冒険研究所書店(神奈川) 南極点を踏破し、小田急の駅前に着陸して始めた「街の本屋」という挑戦

 人はなぜ本を読むのか。答えは1人1人違うと思うが、私の場合は「知らないことを知りたい」からだろう。

 たとえば絶滅収容所にいた記憶はなくても、『夜と霧』でその陰惨な状況を知ることができた。『にあんちゃん』では親を喪った在日コリアンの子どもたちが、貧困の中で生きようとする姿に涙腺が崩壊した。自分の経験ではないが、誰かの言葉が伝えるものを通して、何かを知ることができるのが本なのだと思う。

 北極冒険家の荻田泰永さんが書いた『考える脚』も、私に知らない世界を見せてくれた1冊だった。たった1人、ギリギリの装備で向かった北極点無補給単独徒歩や南極点到達への道筋、カナダからグリーンランドまでをやはり1人で歩く中で目にしたものを描いている。

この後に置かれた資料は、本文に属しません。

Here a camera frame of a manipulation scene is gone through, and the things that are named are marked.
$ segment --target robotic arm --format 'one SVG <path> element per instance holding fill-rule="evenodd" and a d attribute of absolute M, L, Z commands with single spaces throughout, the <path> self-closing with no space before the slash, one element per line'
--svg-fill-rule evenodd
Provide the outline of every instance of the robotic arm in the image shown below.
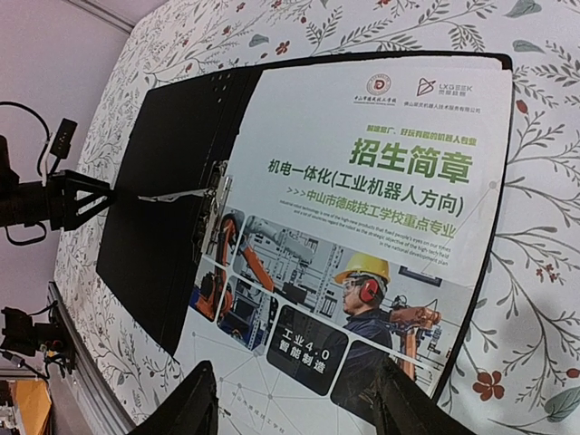
<path fill-rule="evenodd" d="M 395 298 L 390 322 L 396 326 L 396 334 L 401 338 L 402 352 L 417 358 L 418 341 L 423 331 L 430 331 L 441 321 L 441 313 L 425 306 L 407 306 L 399 297 Z M 415 379 L 415 364 L 401 361 L 400 367 L 411 379 Z"/>
<path fill-rule="evenodd" d="M 222 217 L 221 226 L 217 235 L 216 262 L 221 265 L 227 264 L 227 250 L 236 246 L 237 238 L 240 237 L 239 228 L 243 218 L 240 213 L 233 212 Z M 262 260 L 257 256 L 254 249 L 247 243 L 247 238 L 252 234 L 258 234 L 272 240 L 277 246 L 297 257 L 300 261 L 310 263 L 314 258 L 312 249 L 294 240 L 285 230 L 278 231 L 265 220 L 259 217 L 250 217 L 244 228 L 244 234 L 237 249 L 236 255 L 242 255 L 250 269 L 256 276 L 260 285 L 267 291 L 274 292 L 274 281 L 267 273 Z M 226 284 L 226 273 L 216 266 L 213 276 L 206 276 L 202 282 L 200 297 L 196 303 L 198 311 L 209 319 L 214 319 L 218 312 L 218 304 Z M 226 300 L 222 304 L 219 315 L 225 315 L 231 310 L 233 297 L 231 292 L 226 291 Z"/>

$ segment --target worker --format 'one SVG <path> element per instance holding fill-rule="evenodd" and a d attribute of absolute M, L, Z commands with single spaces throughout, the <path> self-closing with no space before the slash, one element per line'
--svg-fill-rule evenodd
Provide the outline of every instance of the worker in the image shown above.
<path fill-rule="evenodd" d="M 334 281 L 343 286 L 343 310 L 349 317 L 345 329 L 392 348 L 392 339 L 381 303 L 391 282 L 389 262 L 358 252 Z"/>
<path fill-rule="evenodd" d="M 343 310 L 349 315 L 344 328 L 391 349 L 389 314 L 380 308 L 387 284 L 391 282 L 389 262 L 356 253 L 334 280 L 343 286 Z M 367 343 L 354 342 L 334 387 L 333 402 L 364 420 L 372 421 L 368 391 L 385 357 L 385 352 Z"/>

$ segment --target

読み進めていくと、実際にはその場にいないはずなのに、ともに見ているような気持ちになれるルポルタージュだ。

 ある日ふと、著者の荻田さんの近況が気になり、検索してみた。えっ、神奈川県内で本屋やってるの? さっそく、会いに行ける冒険家の本屋「冒険研究所書店」に向かった。

店主で北極冒険家の荻田泰永さん。
 

休校中の子どもたちに事務所を開放

 新宿から小田急江ノ島線の快速急行で約50分、神奈川県大和市にある桜ヶ丘という駅で下車する。隣の高座渋谷や大和には仕事で行ったことがあるけれど、初めての駅だった。各駅停車のみが停まる、どこかのどかな駅前にある歯科医院の2階に、「町の本屋さん」というのぼりが見えた。 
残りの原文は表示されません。